What is the divergence of $\frac{\vec{r} (\vec{r}.\vec{a})}{r^3}$?

Question

I'm trying to calculate the divergence of $\frac{\vec{r} (\vec{r}.\vec{a})}{r^3}$ and I've tried using 2 separate methods. First using expression for divergence in spherical polar coordinates (since the above field depends only on radial component) and the other by brute force using cartesian coordinates and Einstein summation convention but I'm getting different answers.

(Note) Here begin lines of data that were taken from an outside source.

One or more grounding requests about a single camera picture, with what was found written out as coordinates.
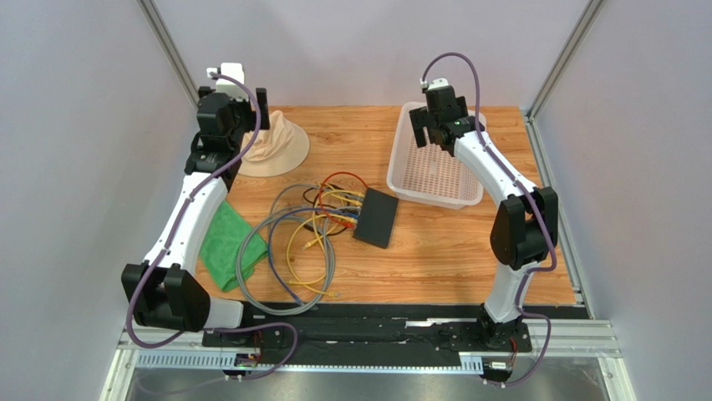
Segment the black network switch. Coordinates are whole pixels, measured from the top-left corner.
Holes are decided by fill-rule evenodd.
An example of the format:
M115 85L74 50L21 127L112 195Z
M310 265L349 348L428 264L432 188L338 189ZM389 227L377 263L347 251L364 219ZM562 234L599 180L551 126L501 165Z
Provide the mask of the black network switch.
M399 199L368 188L352 238L381 249L389 246Z

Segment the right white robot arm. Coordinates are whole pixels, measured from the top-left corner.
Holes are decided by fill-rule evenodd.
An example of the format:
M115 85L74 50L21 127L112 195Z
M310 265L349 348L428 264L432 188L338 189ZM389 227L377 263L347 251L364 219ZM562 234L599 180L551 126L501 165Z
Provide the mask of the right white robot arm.
M476 175L496 205L490 243L498 261L480 325L489 338L513 335L531 275L554 258L558 196L522 175L482 129L478 113L449 84L424 84L426 105L410 112L416 144L438 145Z

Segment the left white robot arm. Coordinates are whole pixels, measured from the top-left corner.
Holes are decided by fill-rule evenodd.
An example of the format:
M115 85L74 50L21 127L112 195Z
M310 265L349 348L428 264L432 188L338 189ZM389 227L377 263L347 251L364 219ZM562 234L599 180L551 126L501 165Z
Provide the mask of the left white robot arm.
M267 90L255 99L237 89L198 90L199 130L191 142L179 200L159 240L139 264L125 266L121 283L133 303L128 322L177 332L237 328L243 305L213 297L196 280L196 261L209 225L226 199L245 133L270 126Z

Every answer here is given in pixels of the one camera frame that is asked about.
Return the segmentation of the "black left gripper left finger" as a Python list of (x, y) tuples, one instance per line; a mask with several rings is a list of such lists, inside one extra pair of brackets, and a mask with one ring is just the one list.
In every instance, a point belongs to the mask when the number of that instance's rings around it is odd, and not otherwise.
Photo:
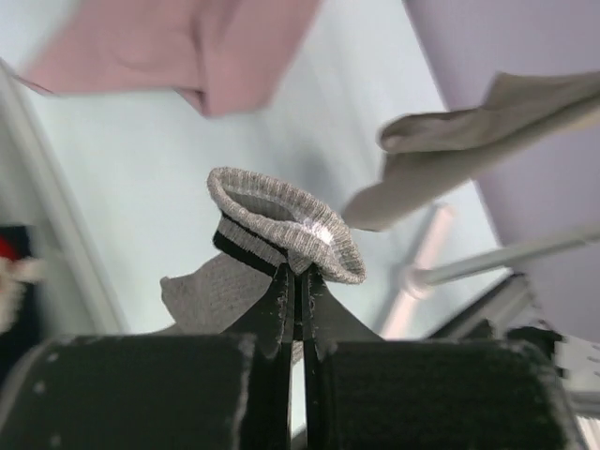
[(216, 335), (58, 337), (1, 396), (5, 449), (287, 449), (293, 274)]

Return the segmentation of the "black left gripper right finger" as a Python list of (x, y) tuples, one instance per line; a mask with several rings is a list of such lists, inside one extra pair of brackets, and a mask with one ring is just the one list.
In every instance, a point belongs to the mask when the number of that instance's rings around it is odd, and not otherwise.
[(577, 420), (531, 326), (503, 338), (385, 341), (302, 277), (309, 449), (576, 449)]

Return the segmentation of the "grey striped sock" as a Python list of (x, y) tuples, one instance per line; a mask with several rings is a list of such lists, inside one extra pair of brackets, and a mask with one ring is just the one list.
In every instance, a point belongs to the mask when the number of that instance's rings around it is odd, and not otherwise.
[(209, 173), (207, 188), (221, 213), (213, 236), (218, 255), (191, 274), (160, 281), (175, 333), (223, 332), (267, 292), (284, 263), (296, 275), (316, 265), (327, 281), (365, 281), (366, 267), (349, 227), (308, 192), (227, 167)]

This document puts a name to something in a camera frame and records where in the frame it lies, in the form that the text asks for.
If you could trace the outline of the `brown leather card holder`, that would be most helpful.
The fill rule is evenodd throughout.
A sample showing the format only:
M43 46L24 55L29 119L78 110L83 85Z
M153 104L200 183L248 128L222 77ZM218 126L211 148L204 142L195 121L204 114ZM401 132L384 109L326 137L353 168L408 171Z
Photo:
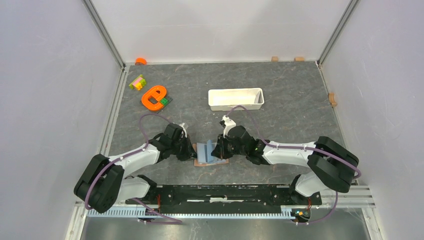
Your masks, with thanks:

I'm getting $\frac{\vec{r}.\vec{a}}{r^3}$ when solving in spherical polar coordinates and $ - \frac{\vec{r}.\vec{a}}{r^3}$ with Einstein summation convention. Can someone help me out here?

Answer 1

Assuming $\mathbf a$ is a constant vector, let $$\mathbf F = \frac{\mathbf r(\mathbf r \boldsymbol \cdot \mathbf a)}{r^3} = \frac{\mathbf r \boldsymbol \cdot \mathbf a}{r^2}\hat{\mathbf r}.$$ Using the formula for the divergence in spherical polar coordinates, \begin{align*} \boldsymbol \nabla \boldsymbol \cdot \mathbf F &= \frac{1}{r^2} \frac{\partial}{\partial r}\left(r^2 F_r \right) = \frac{1}{r^2} \frac{\partial}{\partial r}\left(r^2 \frac{\mathbf r \boldsymbol \cdot \mathbf a}{r^2}\right)\\ &= \frac{1}{r^2} \frac{\partial}{\partial r}(\mathbf r \boldsymbol \cdot \mathbf a) \\ &= \frac{1}{r^2} \left( \frac{\partial \mathbf r}{\partial r} \boldsymbol \cdot \mathbf a + \mathbf r \boldsymbol \cdot \frac{\partial \mathbf a}{\partial r}\right) \\ &= \frac{1}{r^2} \left(\frac{\mathbf r}{r} \boldsymbol \cdot \mathbf a\right) \\ &= \frac{\mathbf r \boldsymbol \cdot \mathbf a}{r^3}. \end{align*} Now using the summation convention, note that $$\mathbf F = \frac{1}{r^3} x_j a_j x_i \mathbf e_i \implies F_i = \frac{x_i x_j a_j}{r^3},$$ where $(\mathbf e_1, \mathbf e_2, \mathbf e_3) = (\hat{\boldsymbol{\imath}}, \hat{\boldsymbol{\jmath}}, \hat{\boldsymbol k})$. Then, \begin{align*} \boldsymbol \nabla \boldsymbol \cdot \mathbf F &= \partial_i F_i \\ &= \frac{\partial}{\partial x_i} \left(\frac{x_i x_j a_j}{r^3}\right) \\ &= \frac{1}{r^6} \left(r^3 \frac{\partial}{\partial x_i}(x_i x_j a_j) - \frac{\partial r^3}{\partial x_i} x_i x_j a_i\right) \\ &= \frac{1}{r^6} \left(\color{red}{3}r^3 x_j a_j + r^3 x_i \delta_{ij} a_j - 3r^2 \frac{x_i}{r} x_i x_j a_j\right) \tag{$*$}\\ &= \frac{1}{r^3} \left(3x_j a_j + x_j a_j - 3 x_j a_j\right) \\ &= \frac{x_j a_j}{r^3} = \frac{\mathbf r \boldsymbol \cdot \mathbf a}{r^3}, \end{align*} as before. My guess is that the mistake was on line $(*)$, where the $\color{red} 3$ appears as $\frac{\partial x_i}{\partial x_i} = \frac{\partial x}{\partial x} + \frac{\partial y}{\partial y} + \frac{\partial z}{\partial z} = 3$.